TASK STATEMENT
Give a verbatim repeat of the lines that run from the line containing "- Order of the" to the end of the data below.
• • • • •
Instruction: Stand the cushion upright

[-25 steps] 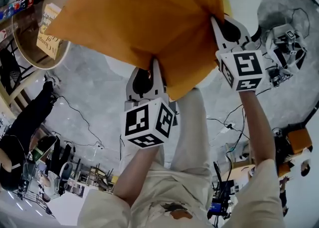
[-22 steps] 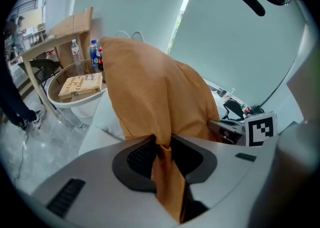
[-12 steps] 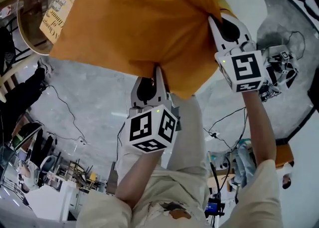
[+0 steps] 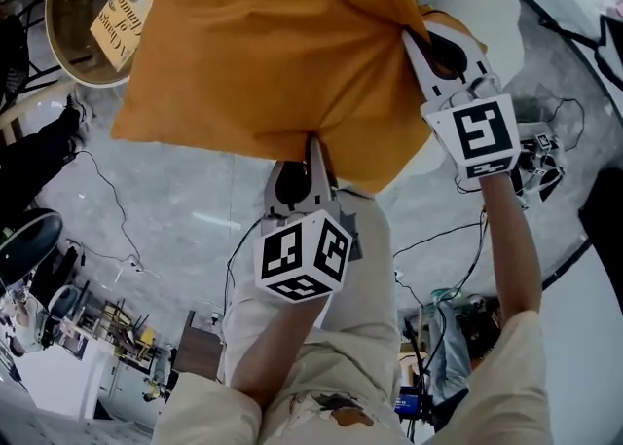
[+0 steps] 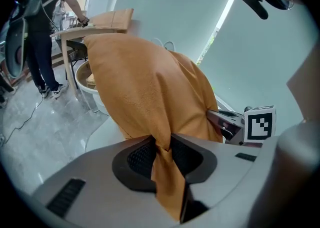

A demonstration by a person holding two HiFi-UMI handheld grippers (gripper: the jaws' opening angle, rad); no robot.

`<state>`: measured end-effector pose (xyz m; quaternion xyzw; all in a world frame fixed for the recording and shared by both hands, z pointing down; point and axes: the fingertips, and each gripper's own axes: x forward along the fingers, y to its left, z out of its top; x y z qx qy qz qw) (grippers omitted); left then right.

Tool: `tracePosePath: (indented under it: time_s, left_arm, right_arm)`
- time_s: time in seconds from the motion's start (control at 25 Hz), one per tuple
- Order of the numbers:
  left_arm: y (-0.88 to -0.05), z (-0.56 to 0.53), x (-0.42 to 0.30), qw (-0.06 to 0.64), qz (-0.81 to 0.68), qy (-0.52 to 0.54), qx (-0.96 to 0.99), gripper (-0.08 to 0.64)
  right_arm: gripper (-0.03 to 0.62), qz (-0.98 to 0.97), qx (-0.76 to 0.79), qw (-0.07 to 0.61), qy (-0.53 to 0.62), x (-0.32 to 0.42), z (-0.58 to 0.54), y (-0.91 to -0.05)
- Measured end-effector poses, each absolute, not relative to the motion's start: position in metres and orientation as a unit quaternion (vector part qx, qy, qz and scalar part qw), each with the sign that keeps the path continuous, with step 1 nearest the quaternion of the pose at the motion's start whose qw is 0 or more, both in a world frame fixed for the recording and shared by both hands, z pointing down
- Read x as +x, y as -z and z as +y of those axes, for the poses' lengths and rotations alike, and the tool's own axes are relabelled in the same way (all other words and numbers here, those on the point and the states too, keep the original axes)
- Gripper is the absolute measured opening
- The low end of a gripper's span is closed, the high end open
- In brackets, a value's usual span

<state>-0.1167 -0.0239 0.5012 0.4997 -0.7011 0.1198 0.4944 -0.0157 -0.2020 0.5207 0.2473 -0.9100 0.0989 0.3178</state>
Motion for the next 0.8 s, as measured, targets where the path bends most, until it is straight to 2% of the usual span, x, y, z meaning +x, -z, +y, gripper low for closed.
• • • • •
WRITTEN RESPONSE
- Order of the numbers:
  left_arm: y (-0.88 to -0.05), z (-0.56 to 0.53), x (-0.42 to 0.30), qw (-0.06 to 0.64), qz (-0.81 to 0.68), qy (-0.52 to 0.54), qx (-0.96 to 0.99), gripper (-0.08 to 0.64)
  right_arm: gripper (-0.03 to 0.62), qz (-0.98 to 0.97), qx (-0.76 to 0.79), qw (-0.07 to 0.61), qy (-0.53 to 0.62), x (-0.32 to 0.42), z (-0.58 to 0.54), y (-0.91 to -0.05)
- Measured end-effector poses, each absolute, not relative to the motion's start: position in metres and orientation as a unit quaternion (vector part qx, qy, qz and scalar part qw), each with the sign that keeps the path continuous, with step 1 nearest the quaternion of the pose at the motion's start whose qw is 0 or more, both in a world frame fixed for the recording and shared by both hands, z pointing down
- Read x as +x, y as -z and z as +y of those axes, for the poses' lengths and rotations alike, and the tool's own axes are relabelled in the same way (all other words and numbers here, those on the point and the states too, keep the original axes)
- Gripper is the absolute measured opening
- The low end of a gripper's span is closed, the high end open
- In brackets, a value's usual span

<state>-0.1167 -0.0239 0.5012 0.4997 -0.7011 0.1198 0.4944 -0.0157 -0.2020 0.5207 0.2473 -0.9100 0.0989 0.3178</state>
Motion for the next 0.8 s, as measured, targets where the path bends most, until it is straight to 2% of the usual span, x, y, z meaning +x, -z, +y, gripper low for closed.

Work on the answer is now done.